(Given material Opens)

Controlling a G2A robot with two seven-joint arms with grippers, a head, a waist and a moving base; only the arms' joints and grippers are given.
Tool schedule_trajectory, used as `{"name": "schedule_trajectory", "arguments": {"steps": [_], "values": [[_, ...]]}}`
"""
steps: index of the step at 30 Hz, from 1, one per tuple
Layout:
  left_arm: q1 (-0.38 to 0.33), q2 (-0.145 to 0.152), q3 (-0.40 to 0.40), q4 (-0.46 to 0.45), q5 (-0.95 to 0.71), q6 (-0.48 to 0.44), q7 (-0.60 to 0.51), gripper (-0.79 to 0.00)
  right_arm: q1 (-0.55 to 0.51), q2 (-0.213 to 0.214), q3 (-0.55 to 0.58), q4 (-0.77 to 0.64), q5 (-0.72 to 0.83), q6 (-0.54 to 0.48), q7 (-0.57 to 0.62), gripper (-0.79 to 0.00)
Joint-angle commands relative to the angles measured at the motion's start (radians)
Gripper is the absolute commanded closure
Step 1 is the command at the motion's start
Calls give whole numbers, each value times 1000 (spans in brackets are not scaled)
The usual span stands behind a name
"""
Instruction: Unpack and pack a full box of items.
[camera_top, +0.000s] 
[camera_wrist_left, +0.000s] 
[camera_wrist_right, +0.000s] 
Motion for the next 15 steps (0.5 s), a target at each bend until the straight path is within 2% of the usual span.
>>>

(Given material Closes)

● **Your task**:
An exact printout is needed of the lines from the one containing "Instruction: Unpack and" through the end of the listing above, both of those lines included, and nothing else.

● **Problem solution**:
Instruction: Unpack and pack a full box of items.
[camera_top, +0.000s] 
[camera_wrist_left, +0.000s] 
[camera_wrist_right, +0.000s] 
Motion for the next 15 steps (0.5 s), a target at each bend until the straight path is within 2% of the usual span.
>>>

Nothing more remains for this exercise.